How many lines in the records below contain "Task"? Reply with the number alone.

++++ Dataset

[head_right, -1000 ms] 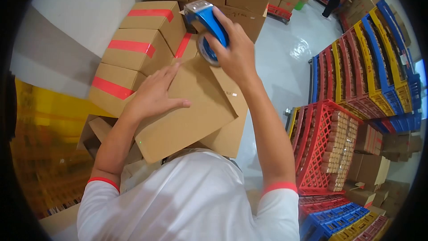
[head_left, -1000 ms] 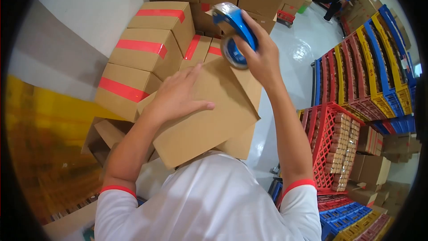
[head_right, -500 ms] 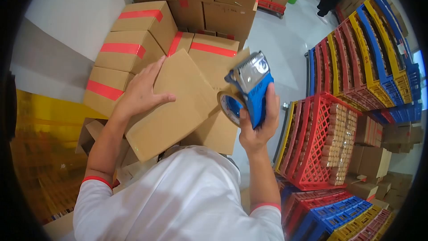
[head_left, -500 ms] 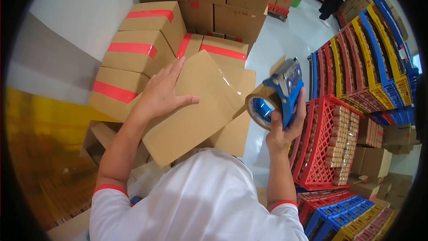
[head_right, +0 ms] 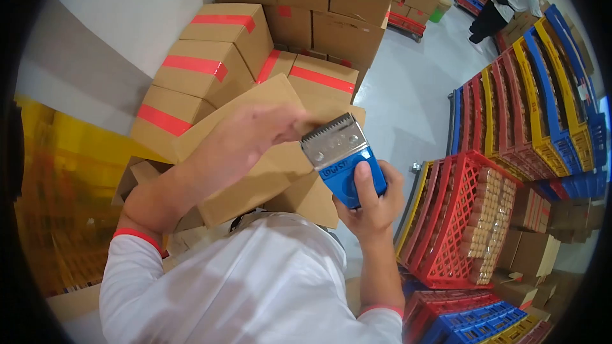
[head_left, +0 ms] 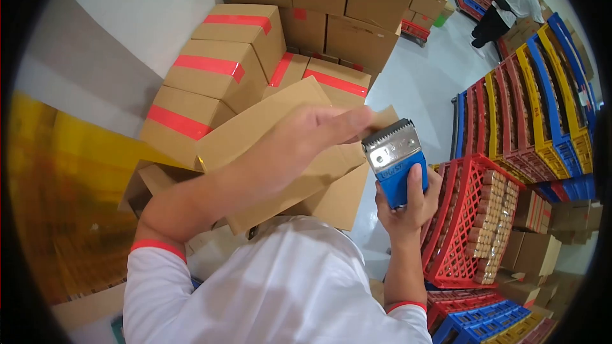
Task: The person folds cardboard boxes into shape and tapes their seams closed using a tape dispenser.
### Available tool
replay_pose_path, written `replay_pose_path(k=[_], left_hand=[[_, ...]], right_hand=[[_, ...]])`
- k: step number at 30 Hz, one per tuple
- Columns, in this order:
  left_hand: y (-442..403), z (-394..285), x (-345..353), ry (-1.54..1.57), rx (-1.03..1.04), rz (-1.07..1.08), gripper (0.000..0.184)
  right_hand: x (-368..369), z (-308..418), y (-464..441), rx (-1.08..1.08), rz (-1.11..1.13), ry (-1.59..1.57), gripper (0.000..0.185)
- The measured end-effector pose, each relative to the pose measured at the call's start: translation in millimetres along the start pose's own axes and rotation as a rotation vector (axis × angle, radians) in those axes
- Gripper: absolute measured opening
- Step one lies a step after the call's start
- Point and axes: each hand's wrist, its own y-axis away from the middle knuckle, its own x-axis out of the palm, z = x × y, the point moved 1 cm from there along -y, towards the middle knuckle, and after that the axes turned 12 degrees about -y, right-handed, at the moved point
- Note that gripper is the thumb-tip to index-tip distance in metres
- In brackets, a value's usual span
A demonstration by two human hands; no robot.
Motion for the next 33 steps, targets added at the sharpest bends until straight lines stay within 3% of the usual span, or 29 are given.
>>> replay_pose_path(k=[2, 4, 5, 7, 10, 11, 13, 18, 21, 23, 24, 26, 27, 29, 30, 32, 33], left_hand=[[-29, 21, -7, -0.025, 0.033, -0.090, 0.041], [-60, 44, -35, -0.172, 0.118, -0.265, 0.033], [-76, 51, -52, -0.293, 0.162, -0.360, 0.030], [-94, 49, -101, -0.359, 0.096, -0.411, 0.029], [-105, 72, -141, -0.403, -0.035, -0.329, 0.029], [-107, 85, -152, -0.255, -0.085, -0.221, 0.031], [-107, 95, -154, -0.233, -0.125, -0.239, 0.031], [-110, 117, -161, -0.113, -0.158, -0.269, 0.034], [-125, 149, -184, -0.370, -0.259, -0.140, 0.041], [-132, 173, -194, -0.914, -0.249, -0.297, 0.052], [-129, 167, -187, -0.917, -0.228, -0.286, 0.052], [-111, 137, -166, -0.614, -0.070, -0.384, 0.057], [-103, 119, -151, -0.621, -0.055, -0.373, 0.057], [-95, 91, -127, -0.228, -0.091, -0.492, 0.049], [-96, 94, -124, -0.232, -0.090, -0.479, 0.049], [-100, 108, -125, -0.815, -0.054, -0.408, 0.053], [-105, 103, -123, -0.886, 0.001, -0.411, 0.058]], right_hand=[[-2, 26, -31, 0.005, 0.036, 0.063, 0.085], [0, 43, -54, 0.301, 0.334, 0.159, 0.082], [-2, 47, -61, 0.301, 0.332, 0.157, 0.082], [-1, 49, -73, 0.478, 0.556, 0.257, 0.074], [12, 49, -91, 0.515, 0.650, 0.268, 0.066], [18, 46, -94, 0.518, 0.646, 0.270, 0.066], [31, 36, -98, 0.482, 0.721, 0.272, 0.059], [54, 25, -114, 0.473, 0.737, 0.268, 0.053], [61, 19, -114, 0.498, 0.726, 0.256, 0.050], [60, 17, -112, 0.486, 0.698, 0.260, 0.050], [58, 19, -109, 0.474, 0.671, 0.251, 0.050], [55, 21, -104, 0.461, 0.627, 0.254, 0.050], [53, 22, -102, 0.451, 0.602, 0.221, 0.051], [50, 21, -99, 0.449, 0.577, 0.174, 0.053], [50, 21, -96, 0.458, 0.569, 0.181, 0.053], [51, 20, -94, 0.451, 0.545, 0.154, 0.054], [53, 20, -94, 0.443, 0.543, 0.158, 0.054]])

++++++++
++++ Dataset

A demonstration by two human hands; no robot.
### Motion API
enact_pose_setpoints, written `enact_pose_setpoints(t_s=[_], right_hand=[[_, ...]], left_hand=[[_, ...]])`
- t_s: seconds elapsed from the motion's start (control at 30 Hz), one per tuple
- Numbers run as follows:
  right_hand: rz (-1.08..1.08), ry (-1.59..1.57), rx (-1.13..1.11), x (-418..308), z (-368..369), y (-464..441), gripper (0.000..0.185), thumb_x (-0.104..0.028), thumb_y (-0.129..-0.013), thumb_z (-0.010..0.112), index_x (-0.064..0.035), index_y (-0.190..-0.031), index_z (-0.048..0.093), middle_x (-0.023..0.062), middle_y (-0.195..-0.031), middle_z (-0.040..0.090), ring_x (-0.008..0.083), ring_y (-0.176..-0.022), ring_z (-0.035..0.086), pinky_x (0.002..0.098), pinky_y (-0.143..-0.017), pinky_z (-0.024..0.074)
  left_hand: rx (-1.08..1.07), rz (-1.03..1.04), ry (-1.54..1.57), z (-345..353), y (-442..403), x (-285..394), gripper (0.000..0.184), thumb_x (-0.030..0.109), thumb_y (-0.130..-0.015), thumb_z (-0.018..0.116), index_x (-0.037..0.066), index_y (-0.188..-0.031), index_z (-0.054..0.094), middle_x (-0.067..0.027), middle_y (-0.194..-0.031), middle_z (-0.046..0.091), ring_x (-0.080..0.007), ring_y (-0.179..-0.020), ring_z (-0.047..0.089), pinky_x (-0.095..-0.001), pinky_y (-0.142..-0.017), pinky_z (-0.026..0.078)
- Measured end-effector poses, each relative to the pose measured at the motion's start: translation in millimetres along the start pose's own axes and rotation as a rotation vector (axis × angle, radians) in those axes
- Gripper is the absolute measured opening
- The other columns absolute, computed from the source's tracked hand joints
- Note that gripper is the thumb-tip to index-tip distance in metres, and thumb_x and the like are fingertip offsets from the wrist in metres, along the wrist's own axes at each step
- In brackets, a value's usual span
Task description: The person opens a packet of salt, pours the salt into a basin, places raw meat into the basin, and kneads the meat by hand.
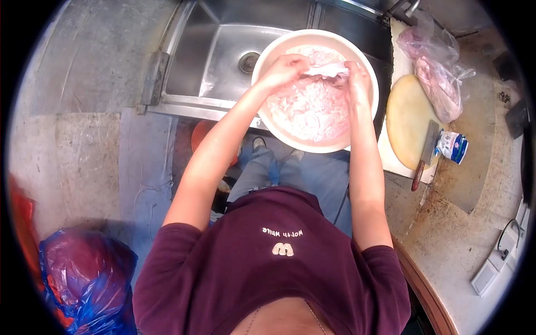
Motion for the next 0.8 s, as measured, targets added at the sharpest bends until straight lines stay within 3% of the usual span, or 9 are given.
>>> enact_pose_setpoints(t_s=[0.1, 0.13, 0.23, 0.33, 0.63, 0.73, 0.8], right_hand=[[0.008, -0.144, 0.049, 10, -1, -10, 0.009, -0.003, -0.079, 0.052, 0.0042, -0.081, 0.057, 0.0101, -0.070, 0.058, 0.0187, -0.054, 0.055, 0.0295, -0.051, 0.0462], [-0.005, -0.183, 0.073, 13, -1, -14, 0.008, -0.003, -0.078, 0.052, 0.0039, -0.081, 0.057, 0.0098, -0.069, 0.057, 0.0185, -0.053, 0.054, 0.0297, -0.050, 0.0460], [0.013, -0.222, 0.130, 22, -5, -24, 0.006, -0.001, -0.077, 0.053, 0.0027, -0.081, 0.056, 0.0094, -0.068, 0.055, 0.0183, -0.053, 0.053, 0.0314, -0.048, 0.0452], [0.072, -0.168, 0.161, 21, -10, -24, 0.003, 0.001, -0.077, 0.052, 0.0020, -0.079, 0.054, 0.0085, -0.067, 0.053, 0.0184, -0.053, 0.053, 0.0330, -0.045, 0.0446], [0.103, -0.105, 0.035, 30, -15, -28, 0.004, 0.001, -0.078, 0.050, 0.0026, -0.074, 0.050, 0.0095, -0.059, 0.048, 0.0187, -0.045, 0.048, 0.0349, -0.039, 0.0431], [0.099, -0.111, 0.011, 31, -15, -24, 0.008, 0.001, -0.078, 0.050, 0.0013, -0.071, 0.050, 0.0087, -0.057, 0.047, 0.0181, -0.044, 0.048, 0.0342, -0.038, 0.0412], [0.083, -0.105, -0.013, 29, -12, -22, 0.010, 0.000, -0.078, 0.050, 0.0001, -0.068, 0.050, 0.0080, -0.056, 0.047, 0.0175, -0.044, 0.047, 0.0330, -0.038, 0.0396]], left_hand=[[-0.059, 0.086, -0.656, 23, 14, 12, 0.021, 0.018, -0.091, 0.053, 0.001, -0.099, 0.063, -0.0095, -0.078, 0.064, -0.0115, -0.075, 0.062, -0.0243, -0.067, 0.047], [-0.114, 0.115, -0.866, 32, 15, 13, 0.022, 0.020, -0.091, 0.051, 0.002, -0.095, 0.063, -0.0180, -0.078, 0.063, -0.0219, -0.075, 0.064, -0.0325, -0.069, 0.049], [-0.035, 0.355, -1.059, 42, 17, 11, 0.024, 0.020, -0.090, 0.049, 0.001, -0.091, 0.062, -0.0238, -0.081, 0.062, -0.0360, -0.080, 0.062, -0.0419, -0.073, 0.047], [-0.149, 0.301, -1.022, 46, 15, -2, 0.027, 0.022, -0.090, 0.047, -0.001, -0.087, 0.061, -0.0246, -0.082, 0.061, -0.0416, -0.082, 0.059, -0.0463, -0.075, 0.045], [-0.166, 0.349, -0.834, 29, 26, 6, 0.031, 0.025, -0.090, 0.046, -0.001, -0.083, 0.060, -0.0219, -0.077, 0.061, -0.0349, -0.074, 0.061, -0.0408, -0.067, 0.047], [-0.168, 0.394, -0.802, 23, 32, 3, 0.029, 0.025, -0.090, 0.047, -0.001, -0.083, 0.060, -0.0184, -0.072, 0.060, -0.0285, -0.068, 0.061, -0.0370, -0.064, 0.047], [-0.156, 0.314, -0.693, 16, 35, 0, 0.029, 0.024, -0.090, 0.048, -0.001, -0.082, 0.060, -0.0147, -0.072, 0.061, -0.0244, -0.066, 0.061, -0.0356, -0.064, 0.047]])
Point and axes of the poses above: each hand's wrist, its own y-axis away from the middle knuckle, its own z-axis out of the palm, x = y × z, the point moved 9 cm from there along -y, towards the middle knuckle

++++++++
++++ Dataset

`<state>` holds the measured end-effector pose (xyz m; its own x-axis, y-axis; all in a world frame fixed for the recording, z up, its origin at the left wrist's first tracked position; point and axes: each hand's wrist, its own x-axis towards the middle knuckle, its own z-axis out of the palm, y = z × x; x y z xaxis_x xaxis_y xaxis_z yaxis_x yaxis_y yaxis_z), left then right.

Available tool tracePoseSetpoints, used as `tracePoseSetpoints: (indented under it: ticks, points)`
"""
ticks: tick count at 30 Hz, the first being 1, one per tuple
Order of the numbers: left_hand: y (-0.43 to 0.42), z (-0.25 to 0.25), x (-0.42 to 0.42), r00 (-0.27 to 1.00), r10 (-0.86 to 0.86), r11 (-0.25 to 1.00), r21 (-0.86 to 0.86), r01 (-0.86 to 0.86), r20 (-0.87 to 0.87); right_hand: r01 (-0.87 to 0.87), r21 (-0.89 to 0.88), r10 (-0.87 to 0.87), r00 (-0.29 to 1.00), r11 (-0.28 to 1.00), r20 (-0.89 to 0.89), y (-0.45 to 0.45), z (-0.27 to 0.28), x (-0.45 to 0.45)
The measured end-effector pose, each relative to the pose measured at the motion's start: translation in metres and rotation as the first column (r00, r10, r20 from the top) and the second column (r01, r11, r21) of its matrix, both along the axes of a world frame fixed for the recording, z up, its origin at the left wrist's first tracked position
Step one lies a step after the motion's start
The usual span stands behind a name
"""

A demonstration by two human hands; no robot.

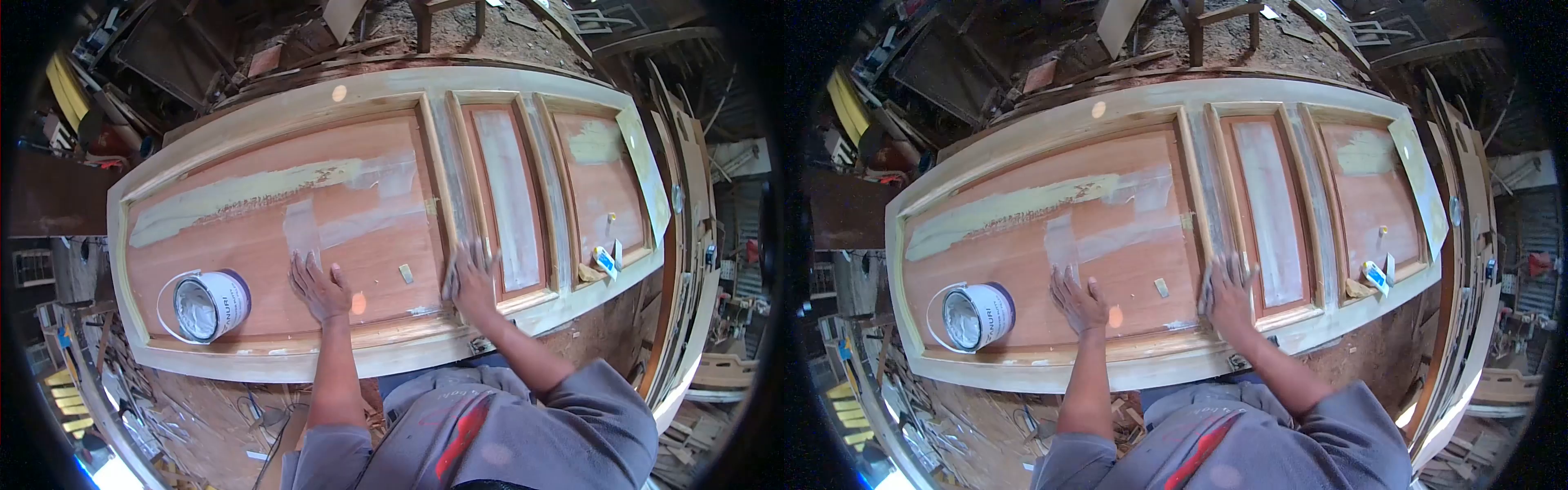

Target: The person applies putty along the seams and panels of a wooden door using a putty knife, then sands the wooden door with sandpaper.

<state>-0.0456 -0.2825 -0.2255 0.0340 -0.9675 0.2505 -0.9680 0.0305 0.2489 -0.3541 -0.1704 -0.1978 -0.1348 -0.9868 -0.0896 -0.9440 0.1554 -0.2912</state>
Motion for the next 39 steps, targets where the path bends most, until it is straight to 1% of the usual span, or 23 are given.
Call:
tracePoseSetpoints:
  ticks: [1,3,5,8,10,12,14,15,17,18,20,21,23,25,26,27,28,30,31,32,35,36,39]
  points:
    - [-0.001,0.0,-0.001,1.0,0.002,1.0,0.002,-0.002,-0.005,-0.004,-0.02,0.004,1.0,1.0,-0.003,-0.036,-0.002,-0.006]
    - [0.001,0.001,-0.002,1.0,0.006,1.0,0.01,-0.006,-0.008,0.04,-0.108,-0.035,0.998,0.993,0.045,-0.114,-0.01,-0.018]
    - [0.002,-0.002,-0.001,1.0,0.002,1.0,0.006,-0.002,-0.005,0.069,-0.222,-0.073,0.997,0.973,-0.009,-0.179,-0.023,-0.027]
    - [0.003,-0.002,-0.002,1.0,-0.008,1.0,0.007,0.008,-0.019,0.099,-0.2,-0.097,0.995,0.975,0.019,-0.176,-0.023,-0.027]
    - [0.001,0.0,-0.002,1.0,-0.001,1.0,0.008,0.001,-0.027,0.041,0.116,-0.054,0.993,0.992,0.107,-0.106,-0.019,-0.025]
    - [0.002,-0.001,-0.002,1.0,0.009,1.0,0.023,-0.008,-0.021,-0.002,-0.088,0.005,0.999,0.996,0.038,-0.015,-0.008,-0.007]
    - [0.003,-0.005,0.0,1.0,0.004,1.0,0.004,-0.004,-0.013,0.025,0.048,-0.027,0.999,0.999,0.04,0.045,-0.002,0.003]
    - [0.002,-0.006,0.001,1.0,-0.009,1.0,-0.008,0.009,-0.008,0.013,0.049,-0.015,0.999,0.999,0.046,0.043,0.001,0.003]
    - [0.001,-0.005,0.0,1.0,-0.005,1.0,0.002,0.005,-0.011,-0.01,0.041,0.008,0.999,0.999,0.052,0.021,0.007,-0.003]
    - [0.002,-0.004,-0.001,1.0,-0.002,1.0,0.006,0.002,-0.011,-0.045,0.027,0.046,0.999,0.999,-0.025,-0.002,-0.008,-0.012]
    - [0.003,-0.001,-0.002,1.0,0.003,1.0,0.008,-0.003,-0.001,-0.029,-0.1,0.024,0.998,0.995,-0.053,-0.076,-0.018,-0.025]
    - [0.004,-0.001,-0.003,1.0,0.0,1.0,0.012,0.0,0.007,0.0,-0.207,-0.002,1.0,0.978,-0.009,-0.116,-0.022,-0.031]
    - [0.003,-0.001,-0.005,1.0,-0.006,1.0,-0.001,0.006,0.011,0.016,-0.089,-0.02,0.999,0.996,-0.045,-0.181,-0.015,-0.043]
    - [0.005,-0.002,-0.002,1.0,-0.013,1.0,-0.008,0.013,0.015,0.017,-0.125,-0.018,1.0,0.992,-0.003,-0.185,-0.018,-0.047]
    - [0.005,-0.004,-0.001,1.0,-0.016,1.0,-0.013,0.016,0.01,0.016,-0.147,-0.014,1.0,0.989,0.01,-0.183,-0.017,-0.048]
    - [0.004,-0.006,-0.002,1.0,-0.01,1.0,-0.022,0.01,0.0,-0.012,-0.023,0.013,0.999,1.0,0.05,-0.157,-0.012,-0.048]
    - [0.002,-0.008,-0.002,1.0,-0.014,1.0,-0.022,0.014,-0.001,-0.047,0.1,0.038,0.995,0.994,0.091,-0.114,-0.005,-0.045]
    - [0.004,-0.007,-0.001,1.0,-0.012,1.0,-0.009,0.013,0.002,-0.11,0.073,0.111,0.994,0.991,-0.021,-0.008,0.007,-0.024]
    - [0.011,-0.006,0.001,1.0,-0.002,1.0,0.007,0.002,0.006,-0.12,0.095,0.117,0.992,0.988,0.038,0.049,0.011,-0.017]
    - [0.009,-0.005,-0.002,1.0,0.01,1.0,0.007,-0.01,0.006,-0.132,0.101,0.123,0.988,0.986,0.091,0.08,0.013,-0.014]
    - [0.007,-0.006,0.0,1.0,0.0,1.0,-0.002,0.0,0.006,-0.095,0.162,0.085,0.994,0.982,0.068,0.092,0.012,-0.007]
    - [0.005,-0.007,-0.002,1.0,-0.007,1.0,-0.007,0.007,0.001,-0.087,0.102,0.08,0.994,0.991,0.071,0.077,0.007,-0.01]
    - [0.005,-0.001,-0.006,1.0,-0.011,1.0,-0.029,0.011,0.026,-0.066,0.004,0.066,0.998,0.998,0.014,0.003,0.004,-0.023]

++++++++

- _Response to this exercise_: 2